*What needs to be done*
Once you reach the line containing "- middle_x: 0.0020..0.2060" in the entries below, write out that line and each one after it down to the line containing "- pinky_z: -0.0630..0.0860", exactly and with nothing added.

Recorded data
=====

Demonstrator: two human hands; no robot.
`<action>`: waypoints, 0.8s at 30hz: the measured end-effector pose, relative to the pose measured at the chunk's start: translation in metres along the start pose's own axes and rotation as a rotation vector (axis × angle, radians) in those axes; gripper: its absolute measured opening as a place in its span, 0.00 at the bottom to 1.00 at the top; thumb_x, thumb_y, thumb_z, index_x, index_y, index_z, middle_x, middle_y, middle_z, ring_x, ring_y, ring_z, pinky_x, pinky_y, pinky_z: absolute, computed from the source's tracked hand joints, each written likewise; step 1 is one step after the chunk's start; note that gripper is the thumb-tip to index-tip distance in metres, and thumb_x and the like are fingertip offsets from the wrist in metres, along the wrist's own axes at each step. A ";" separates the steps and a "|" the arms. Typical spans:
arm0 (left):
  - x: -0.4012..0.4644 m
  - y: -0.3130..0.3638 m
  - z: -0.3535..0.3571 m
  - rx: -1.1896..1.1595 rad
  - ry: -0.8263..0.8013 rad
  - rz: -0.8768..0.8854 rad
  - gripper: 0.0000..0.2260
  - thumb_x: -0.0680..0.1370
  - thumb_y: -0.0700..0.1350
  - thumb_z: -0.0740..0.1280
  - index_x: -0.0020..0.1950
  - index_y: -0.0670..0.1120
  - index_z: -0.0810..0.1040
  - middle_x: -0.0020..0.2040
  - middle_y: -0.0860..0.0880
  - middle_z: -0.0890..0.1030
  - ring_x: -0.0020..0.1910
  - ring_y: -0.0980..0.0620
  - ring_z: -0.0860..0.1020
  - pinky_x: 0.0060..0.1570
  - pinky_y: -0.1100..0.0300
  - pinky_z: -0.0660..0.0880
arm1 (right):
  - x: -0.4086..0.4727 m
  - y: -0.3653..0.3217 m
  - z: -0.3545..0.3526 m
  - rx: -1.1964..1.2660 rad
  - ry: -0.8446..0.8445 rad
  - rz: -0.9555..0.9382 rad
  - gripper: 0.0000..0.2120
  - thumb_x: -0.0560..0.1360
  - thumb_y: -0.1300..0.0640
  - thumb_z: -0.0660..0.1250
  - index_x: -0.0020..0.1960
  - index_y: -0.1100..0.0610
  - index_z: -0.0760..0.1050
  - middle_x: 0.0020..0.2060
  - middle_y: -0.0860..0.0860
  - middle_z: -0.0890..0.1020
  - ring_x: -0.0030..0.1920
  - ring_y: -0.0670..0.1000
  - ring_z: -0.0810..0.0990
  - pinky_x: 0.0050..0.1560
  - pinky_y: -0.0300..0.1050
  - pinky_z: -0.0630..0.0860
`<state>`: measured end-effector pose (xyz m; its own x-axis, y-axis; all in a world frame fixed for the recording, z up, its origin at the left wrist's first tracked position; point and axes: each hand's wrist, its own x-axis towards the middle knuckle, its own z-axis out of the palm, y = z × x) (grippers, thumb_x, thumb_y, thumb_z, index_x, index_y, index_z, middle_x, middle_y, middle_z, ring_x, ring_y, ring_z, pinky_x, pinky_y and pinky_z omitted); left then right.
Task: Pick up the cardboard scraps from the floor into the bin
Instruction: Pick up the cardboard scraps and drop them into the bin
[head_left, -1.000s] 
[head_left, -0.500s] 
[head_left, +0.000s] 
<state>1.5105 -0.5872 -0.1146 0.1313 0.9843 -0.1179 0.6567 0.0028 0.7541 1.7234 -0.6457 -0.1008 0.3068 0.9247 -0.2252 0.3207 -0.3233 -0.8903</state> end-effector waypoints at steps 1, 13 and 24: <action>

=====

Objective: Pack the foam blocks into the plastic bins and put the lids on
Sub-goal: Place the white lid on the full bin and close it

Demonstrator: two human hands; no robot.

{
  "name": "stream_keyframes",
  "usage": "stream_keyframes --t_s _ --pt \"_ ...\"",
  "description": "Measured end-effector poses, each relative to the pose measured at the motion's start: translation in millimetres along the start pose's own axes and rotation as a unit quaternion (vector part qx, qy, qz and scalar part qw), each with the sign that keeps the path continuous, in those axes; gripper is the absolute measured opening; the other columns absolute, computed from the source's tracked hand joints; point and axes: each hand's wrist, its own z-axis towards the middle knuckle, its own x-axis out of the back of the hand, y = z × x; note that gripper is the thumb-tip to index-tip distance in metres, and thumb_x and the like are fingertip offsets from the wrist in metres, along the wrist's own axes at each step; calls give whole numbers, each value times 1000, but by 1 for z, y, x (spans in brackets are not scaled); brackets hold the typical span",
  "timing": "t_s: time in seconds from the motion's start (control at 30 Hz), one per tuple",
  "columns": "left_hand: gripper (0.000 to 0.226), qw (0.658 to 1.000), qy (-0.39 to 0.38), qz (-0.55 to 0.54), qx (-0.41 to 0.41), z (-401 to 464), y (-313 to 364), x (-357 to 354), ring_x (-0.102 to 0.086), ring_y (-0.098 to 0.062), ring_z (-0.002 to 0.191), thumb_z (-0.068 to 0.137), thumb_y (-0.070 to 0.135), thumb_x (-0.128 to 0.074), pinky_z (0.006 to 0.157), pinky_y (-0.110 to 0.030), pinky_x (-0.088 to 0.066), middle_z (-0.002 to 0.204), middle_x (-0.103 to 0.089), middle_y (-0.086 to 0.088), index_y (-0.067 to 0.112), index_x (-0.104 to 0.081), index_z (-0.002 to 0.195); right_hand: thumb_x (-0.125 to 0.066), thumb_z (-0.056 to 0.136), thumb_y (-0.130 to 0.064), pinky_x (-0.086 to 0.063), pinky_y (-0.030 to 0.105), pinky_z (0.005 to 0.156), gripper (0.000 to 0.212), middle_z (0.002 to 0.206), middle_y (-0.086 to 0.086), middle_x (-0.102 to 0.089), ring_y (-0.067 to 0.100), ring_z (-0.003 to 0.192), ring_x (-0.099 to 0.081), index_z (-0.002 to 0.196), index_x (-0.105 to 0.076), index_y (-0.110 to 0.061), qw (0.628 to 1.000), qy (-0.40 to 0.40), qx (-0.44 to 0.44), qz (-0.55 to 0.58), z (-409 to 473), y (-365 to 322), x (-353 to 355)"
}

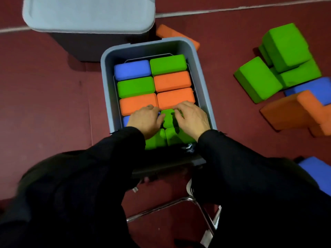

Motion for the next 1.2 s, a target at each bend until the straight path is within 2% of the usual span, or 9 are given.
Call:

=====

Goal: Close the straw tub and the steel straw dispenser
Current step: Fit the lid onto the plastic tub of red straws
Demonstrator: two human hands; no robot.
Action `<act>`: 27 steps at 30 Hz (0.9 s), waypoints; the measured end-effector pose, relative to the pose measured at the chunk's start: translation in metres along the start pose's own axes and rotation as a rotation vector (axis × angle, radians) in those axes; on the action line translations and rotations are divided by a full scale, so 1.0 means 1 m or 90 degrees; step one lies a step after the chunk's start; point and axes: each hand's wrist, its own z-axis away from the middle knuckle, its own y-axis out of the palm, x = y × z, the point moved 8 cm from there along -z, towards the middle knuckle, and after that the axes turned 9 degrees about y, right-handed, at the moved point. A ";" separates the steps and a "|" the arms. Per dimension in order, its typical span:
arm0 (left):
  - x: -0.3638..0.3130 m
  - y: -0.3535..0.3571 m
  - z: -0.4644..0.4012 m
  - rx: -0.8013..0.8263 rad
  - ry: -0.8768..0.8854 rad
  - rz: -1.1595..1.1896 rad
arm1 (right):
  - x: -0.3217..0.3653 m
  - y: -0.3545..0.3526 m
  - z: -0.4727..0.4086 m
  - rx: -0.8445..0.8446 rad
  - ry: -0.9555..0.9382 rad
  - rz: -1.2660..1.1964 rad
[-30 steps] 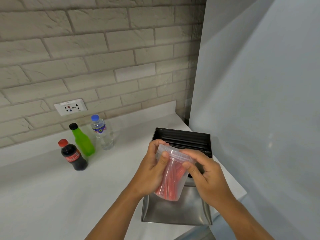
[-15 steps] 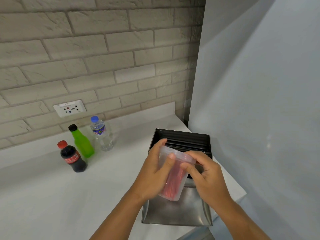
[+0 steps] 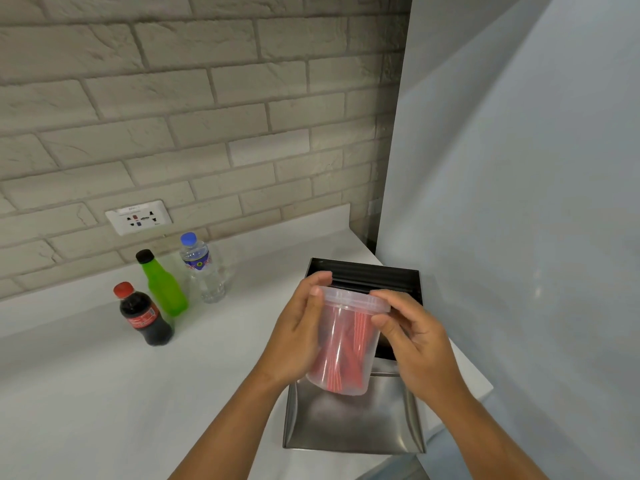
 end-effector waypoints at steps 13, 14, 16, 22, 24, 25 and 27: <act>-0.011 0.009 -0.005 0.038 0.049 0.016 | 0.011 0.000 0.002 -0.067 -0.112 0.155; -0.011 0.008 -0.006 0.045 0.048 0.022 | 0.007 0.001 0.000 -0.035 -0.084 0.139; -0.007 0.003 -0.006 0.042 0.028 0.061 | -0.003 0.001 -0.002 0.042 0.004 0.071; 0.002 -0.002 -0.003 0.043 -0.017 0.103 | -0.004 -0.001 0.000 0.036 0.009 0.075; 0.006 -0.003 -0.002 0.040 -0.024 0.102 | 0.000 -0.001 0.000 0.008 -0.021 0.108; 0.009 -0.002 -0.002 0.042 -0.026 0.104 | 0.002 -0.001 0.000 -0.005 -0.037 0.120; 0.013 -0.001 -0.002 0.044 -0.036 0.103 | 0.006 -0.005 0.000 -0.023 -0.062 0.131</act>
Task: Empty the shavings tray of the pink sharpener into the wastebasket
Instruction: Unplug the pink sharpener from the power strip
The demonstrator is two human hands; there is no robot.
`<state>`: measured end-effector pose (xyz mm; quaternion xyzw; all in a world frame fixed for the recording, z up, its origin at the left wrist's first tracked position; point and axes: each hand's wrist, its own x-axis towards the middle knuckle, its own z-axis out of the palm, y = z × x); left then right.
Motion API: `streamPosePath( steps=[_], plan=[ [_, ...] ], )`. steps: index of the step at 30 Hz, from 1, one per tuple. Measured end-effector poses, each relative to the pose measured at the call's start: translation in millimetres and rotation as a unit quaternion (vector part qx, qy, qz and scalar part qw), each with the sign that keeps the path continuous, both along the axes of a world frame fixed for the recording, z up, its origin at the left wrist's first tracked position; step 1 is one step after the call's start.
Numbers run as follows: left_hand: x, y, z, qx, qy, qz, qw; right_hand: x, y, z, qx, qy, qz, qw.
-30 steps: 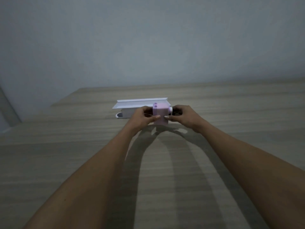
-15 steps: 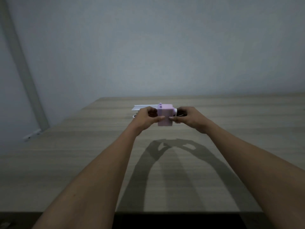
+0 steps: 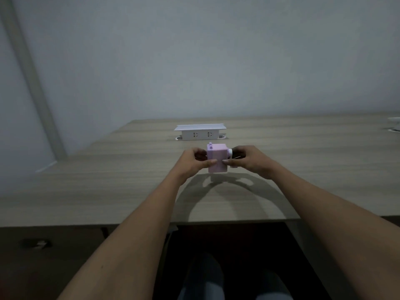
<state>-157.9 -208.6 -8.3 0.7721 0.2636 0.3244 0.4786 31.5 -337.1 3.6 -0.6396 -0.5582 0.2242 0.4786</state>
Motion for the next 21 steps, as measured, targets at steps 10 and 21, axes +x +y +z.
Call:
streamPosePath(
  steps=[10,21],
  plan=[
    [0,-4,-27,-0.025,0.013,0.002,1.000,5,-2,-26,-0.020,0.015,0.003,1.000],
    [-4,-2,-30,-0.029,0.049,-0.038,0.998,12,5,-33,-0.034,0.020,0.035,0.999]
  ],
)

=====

*Result*
  - middle_x: 0.0020..0.2060
  - middle_y: -0.0860..0.0860
  - middle_z: -0.0890..0.1020
  - ring_x: -0.0030..0.1920
  - ring_y: -0.0670..0.1000
  - ring_z: -0.0810..0.0990
  - pinky_x: 0.0050..0.1560
  - pinky_y: -0.0300..0.1050
  - pinky_z: -0.0630..0.0860

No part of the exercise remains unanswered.